Model | Test AUC | Test AP |
---|---|---|
GCN | 0.9268 | 0.9324 |
GraphSAGE | 0.7394 | 0.7423 |
GAT | 0.5803 | 0.5754 |
- GCN emerged as the best-performing model in the second notebook, achieving the highest Test AUC (0.9268) and Test AP (0.9324).
This project demonstrates the effectiveness of GNNs in link prediction tasks. The results highlight the importance of advanced architectures like GAT in capturing complex relationships in graph data.

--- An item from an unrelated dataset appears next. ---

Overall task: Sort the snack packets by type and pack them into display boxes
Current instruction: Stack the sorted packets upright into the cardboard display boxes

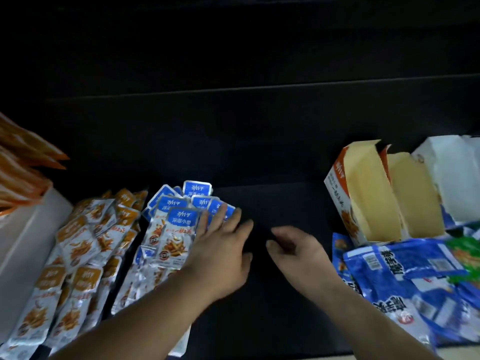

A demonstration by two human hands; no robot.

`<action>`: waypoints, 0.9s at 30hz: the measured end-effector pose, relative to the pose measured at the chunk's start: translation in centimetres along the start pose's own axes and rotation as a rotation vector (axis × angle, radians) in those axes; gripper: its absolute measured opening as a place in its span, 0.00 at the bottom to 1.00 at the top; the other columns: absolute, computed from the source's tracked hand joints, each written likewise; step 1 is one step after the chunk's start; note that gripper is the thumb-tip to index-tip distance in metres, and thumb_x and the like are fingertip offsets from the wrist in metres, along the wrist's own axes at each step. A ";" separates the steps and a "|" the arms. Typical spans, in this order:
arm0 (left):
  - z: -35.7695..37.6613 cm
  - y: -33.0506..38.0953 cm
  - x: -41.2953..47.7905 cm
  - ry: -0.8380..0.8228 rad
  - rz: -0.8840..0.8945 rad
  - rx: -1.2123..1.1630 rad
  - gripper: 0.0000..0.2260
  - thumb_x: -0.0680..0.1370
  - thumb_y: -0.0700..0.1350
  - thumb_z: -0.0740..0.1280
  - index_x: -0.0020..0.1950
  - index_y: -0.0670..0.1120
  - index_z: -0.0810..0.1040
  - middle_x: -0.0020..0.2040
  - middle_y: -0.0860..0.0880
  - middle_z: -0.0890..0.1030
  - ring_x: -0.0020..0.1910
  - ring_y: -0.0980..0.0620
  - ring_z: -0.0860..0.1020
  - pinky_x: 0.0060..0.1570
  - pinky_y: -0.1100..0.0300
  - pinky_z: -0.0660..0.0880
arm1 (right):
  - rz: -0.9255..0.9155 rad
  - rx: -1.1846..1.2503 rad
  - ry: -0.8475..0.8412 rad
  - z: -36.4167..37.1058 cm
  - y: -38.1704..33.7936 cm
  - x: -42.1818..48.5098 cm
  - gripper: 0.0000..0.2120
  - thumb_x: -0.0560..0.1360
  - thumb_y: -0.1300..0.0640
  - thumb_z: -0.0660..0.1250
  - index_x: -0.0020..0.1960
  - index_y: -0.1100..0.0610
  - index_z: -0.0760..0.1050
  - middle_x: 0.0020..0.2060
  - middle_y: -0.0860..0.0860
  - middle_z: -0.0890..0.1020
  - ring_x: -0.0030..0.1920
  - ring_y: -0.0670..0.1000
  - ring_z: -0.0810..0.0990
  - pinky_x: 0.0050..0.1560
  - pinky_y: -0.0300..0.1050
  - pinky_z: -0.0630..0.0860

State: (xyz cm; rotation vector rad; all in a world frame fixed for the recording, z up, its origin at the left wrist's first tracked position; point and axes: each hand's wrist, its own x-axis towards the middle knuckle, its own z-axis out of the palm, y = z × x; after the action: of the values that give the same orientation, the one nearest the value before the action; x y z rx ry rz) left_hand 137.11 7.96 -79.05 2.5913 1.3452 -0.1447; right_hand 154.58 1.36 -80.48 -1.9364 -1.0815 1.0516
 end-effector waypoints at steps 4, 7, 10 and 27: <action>0.7 -1.0 2.9 -0.263 -0.095 0.116 0.28 0.85 0.56 0.54 0.85 0.56 0.50 0.86 0.51 0.43 0.83 0.43 0.37 0.80 0.39 0.36 | -0.022 -0.006 -0.041 0.7 -1.2 0.6 0.17 0.78 0.49 0.72 0.67 0.45 0.78 0.56 0.38 0.80 0.55 0.36 0.78 0.48 0.23 0.69; 2.0 -2.3 1.9 -0.245 -0.137 0.097 0.28 0.86 0.55 0.51 0.85 0.55 0.48 0.85 0.53 0.41 0.83 0.46 0.36 0.80 0.42 0.36 | -0.050 -0.017 -0.068 0.7 -1.8 0.9 0.18 0.79 0.48 0.72 0.68 0.45 0.77 0.59 0.38 0.80 0.60 0.37 0.76 0.48 0.23 0.68; 2.5 -3.9 1.0 -0.221 -0.143 0.141 0.29 0.86 0.56 0.49 0.85 0.51 0.45 0.85 0.54 0.38 0.83 0.48 0.34 0.80 0.42 0.35 | -0.053 -0.010 -0.062 0.5 -1.8 0.8 0.17 0.78 0.48 0.72 0.66 0.44 0.78 0.57 0.38 0.81 0.61 0.38 0.77 0.50 0.24 0.69; -4.7 3.8 -2.2 -0.169 -0.085 -0.305 0.32 0.83 0.55 0.64 0.84 0.55 0.54 0.84 0.51 0.57 0.81 0.49 0.61 0.77 0.57 0.63 | 0.034 -0.122 0.045 -7.9 -0.8 -7.6 0.04 0.78 0.52 0.72 0.52 0.49 0.83 0.41 0.43 0.86 0.42 0.39 0.83 0.48 0.34 0.76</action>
State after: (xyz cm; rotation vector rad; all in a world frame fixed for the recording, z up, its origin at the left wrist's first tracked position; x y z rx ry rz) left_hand 138.85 5.25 -73.48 2.2200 1.3042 -0.1553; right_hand 158.71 -6.37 -73.83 -2.0720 -1.1143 0.9755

This implementation shows:
- High Accuracy: Achieved a Test AUC of 0.9550 with GAT.
- Scalability: Models like GraphSAGE can handle dynamic, inductive tasks.
- Applications: These techniques are broadly applicable to social networks, recommendation systems, and biological networks.
- Extend the models to handle dynamic graphs.
- Incorporate edge attributes for richer representations.
- Apply these techniques to larger, real-world datasets.
- Clone this repository:
git clone <repository-url>
- Install dependencies:
pip install -r requirements.txt
- Run the notebook:
jupyter notebook linkpredict2.ipynb
- Kipf, T. N., & Welling, M. (2017). Semi-Supervised Classification with Graph Convolutional Networks.
- Hamilton, W., Ying, Z., & Leskovec, J. (2017). Inductive Representation Learning on Large Graphs.
- Veličković, P., et al. (2018). Graph Attention Networks.
- Predicting the Future of AI with AI: High-quality Link Prediction in an Exponentially Growing Knowledge Network.